What you are asked to do: Please produce a character-exact copy of the listing that follows, omitting all images.

Supplied material:
- Opening Delimiter -
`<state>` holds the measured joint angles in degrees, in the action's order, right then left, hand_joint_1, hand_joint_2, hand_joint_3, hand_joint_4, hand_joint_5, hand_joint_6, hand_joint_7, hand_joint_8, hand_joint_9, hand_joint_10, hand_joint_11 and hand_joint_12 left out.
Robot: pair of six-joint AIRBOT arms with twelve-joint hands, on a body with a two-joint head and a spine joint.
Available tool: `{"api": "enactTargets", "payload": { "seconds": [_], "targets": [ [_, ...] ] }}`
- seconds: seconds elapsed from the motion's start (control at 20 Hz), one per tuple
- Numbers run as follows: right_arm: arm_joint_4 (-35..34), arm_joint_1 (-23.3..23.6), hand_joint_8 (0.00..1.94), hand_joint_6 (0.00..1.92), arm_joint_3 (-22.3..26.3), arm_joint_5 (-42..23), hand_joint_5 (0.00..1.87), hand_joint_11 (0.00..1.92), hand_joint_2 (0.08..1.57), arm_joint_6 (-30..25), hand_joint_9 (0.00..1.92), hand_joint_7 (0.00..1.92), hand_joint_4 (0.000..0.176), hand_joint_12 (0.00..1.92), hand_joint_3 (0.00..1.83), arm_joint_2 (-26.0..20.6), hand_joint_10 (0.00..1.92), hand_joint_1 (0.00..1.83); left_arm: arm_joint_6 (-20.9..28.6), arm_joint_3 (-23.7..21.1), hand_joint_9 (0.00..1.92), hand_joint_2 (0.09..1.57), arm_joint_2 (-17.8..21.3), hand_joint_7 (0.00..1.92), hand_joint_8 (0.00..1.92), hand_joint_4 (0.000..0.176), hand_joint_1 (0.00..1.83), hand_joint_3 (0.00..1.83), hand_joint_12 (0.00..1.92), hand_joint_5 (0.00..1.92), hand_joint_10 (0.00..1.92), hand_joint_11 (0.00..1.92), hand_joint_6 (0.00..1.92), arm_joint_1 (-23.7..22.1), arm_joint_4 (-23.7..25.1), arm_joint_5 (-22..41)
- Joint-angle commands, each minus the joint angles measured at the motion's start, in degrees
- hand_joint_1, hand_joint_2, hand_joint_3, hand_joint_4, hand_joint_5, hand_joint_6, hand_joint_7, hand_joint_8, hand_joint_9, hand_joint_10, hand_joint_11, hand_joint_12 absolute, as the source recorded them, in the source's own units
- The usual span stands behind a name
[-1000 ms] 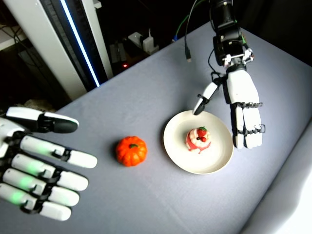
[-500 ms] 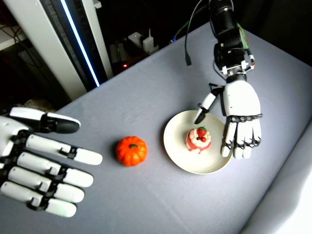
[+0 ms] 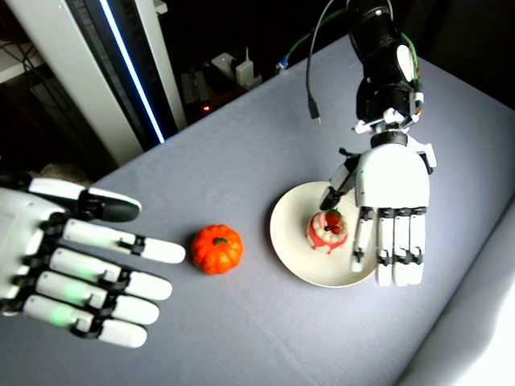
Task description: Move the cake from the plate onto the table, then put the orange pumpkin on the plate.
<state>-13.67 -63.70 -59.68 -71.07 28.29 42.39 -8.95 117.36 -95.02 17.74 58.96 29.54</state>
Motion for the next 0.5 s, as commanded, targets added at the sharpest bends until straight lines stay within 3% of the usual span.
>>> {"api": "enactTargets", "payload": {
  "seconds": [0.0,0.05,0.15,0.2,0.25,0.3,0.35,0.45],
  "targets": [
    [-1.5,0.7,0.01,0.00,-0.4,-6.8,0.15,0.00,1.11,-0.3,0.03,0.07,0.055,0.00,0.01,-0.4,0.01,0.79,0.0,-0.2,0.00,0.72,-0.2,0.04,0.01,0.060,0.76,0.00,0.00,0.56,0.00,0.00,0.00,-0.5,-2.0,4.2],
    [-1.5,0.7,0.01,0.00,-0.4,-6.7,0.16,0.01,1.09,-0.3,0.04,0.08,0.053,0.00,0.00,-0.4,0.01,0.80,0.0,-0.3,0.00,0.76,-0.3,0.01,0.00,0.009,0.77,0.01,0.00,0.55,0.00,0.00,0.00,-0.5,-2.0,4.3],
    [-1.5,0.8,0.01,0.01,-0.4,-6.7,0.16,0.01,1.09,-0.3,0.04,0.08,0.054,0.00,0.00,-0.3,0.01,0.79,0.0,-0.3,0.00,0.76,-0.5,0.00,0.00,0.012,0.78,0.01,0.00,0.55,0.00,0.00,0.00,-0.3,-3.0,4.5],
    [-1.4,0.9,0.01,0.01,-0.4,-6.7,0.17,0.06,1.08,-0.3,0.05,0.09,0.062,0.03,0.00,-0.3,0.01,0.78,0.0,-0.2,0.00,0.73,-0.5,0.00,0.00,0.025,0.82,0.00,0.00,0.58,0.00,0.00,0.01,-0.2,-4.1,4.6],
    [-1.4,0.9,0.01,0.01,-0.4,-6.7,0.17,0.06,1.08,-0.3,0.05,0.09,0.062,0.03,0.00,-0.3,0.01,0.78,0.0,-0.2,0.00,0.73,-0.5,0.00,0.00,0.025,0.82,0.00,0.00,0.58,0.00,0.00,0.01,-0.2,-4.8,4.7],
    [-1.4,1.0,0.00,0.00,-0.4,-6.7,0.17,0.02,1.06,-0.3,0.06,0.10,0.064,0.27,0.01,-0.2,0.00,0.76,0.0,-0.2,0.00,0.75,-0.6,0.00,0.00,0.016,0.81,0.01,0.00,0.57,0.00,0.00,0.01,-0.1,-5.4,4.8],
    [-1.4,1.0,0.00,0.00,-0.4,-6.7,0.16,0.00,1.07,-0.3,0.05,0.09,0.060,0.35,0.01,-0.1,0.00,0.75,0.0,-0.1,0.00,0.76,-0.8,0.00,0.00,0.018,0.83,0.01,0.00,0.59,0.00,0.00,0.01,0.0,-5.9,4.8],
    [-1.3,1.1,0.00,0.00,-0.4,-6.7,0.17,0.00,1.06,-0.3,0.04,0.11,0.053,0.35,0.00,-0.1,0.00,0.76,0.0,0.0,0.00,0.77,-1.1,0.01,0.00,0.014,0.85,0.01,0.00,0.60,0.00,0.00,0.02,0.3,-5.9,5.0]
  ]
}}
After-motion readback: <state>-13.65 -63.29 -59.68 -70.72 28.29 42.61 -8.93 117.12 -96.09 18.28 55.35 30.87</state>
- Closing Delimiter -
Solution:
`<state>` holds the measured joint angles in degrees, in the action's order, right then left, hand_joint_1, hand_joint_2, hand_joint_3, hand_joint_4, hand_joint_5, hand_joint_6, hand_joint_7, hand_joint_8, hand_joint_9, hand_joint_10, hand_joint_11 and hand_joint_12 left out.
Robot: pair of six-joint AIRBOT arms with twelve-joint hands, on a body with a two-joint head and a spine joint.
Available tool: `{"api": "enactTargets", "payload": { "seconds": [_], "targets": [ [_, ...] ] }}`
- seconds: seconds elapsed from the motion's start (control at 20 Hz), one per tuple
- Numbers run as follows: right_arm: arm_joint_4 (-35..34), arm_joint_1 (-23.3..23.6), hand_joint_8 (0.00..1.94), hand_joint_6 (0.00..1.92), arm_joint_3 (-22.3..26.3), arm_joint_5 (-42..23), hand_joint_5 (0.00..1.87), hand_joint_11 (0.00..1.92), hand_joint_2 (0.08..1.57), arm_joint_6 (-30..25), hand_joint_9 (0.00..1.92), hand_joint_7 (0.00..1.92), hand_joint_4 (0.000..0.176), hand_joint_12 (0.00..1.92), hand_joint_3 (0.00..1.83), arm_joint_2 (-26.0..20.6), hand_joint_10 (0.00..1.92), hand_joint_1 (0.00..1.83); left_arm: arm_joint_6 (-20.9..28.6), arm_joint_3 (-23.7..21.1), hand_joint_9 (0.00..1.92), hand_joint_2 (0.09..1.57), arm_joint_2 (-17.8..21.3), hand_joint_7 (0.00..1.92), hand_joint_8 (0.00..1.92), hand_joint_4 (0.000..0.176), hand_joint_1 (0.00..1.83), hand_joint_3 (0.00..1.83), hand_joint_12 (0.00..1.92), hand_joint_5 (0.00..1.92), hand_joint_10 (0.00..1.92), hand_joint_11 (0.00..1.92), hand_joint_6 (0.00..1.92), arm_joint_1 (-23.7..22.1), arm_joint_4 (-23.7..25.1), arm_joint_5 (-22..41)
- Joint-angle commands, each minus the joint angles measured at the motion's start, in degrees
- hand_joint_1, hand_joint_2, hand_joint_3, hand_joint_4, hand_joint_5, hand_joint_6, hand_joint_7, hand_joint_8, hand_joint_9, hand_joint_10, hand_joint_11, hand_joint_12 absolute, as the source recorded them, in the source's own units
- The usual span stands behind a name
[-1000 ms] 
[-500 ms] 
[+0 ms] 
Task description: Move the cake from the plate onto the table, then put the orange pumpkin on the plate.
<state>-13.67 -63.70 -59.68 -71.07 28.29 42.39 -8.95 117.36 -95.02 17.74 58.96 29.54</state>
Motion for the next 0.5 s, as commanded, targets added at the sharpest bends until straight lines stay within 3% of the usual span.
>>> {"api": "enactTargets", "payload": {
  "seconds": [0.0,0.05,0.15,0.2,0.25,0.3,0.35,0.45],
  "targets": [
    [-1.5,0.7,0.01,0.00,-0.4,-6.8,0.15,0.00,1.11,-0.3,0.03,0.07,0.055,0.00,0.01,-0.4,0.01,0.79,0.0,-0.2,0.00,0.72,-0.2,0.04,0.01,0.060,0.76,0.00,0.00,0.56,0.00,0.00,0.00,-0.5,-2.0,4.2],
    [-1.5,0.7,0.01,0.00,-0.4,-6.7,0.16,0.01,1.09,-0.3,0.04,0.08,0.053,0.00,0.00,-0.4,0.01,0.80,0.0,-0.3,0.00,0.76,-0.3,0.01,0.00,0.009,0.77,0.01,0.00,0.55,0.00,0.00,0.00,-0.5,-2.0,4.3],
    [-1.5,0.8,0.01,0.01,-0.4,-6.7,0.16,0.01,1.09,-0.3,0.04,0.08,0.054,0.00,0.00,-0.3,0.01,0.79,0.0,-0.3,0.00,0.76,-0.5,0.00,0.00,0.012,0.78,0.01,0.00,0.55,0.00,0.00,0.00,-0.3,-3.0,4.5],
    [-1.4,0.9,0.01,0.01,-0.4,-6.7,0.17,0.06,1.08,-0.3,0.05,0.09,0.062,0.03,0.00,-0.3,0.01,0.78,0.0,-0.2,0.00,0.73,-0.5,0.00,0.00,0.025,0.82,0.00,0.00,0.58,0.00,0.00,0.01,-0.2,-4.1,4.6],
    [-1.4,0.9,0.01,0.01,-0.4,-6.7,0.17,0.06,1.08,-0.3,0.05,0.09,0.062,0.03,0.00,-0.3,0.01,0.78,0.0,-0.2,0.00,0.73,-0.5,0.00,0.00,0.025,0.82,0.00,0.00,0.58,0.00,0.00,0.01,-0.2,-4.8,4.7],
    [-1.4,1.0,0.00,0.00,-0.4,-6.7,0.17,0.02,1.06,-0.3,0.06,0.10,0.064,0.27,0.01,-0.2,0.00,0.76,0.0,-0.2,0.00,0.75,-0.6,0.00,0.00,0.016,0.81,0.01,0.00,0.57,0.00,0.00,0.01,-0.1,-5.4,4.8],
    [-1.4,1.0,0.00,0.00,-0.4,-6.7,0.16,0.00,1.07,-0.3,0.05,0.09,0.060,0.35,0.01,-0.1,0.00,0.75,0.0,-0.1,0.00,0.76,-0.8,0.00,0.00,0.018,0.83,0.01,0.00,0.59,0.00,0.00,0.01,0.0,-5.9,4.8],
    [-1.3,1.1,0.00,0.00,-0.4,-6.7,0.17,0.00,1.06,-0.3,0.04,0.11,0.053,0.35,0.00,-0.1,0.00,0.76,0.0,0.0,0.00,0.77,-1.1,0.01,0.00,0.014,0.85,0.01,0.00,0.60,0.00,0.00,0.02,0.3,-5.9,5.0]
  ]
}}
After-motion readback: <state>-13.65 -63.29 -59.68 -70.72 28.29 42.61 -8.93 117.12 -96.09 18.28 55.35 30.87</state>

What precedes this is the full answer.